Output the line containing "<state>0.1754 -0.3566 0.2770" exactly. Do the same for every line after it through the end of the material, and output nothing else.

_____

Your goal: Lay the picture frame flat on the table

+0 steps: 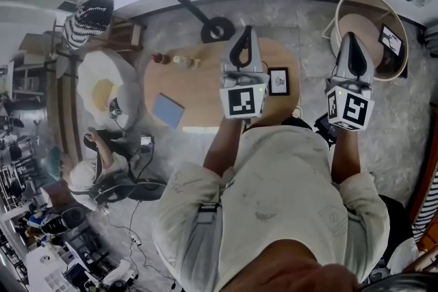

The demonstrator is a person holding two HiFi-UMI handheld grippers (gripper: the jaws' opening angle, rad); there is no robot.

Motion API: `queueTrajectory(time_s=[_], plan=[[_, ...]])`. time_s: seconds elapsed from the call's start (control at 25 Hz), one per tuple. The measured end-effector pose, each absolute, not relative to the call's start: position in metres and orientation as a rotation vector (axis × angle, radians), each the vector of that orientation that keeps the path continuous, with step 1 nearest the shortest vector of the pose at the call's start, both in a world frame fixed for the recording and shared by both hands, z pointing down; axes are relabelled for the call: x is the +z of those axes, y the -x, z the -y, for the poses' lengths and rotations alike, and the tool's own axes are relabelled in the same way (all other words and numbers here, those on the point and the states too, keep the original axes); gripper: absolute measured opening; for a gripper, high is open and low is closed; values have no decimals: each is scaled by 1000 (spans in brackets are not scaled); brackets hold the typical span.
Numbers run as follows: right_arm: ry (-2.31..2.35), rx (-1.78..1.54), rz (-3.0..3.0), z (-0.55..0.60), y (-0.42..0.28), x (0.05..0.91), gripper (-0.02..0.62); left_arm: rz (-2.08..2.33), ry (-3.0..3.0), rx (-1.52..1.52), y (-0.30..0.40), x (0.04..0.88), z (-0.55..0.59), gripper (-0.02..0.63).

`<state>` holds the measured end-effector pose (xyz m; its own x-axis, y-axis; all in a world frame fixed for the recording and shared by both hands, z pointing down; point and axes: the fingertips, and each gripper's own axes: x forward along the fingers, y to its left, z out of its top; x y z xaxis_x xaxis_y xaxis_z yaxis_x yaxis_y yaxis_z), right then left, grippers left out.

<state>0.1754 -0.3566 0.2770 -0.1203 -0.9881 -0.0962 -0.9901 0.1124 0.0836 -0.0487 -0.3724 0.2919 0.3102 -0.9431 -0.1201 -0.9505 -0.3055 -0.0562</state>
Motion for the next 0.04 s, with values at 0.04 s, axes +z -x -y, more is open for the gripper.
queueTrajectory(time_s=[0.04], plan=[[2072,199,-2333,355,-175,278,2,-1775,2447,98,49,292,371,5]])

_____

**Exercise response:**
<state>0.1754 -0.3566 0.2770 -0.1203 -0.9881 -0.0962 -0.9901 0.1124 0.0836 -0.0487 -0.3724 0.2919 0.3102 -0.9431 -0.1201 -0.9505 -0.3055 -0.0562</state>
Motion for the next 0.04 s, with values at 0.04 s, axes +z -x -y, more is open for the gripper.
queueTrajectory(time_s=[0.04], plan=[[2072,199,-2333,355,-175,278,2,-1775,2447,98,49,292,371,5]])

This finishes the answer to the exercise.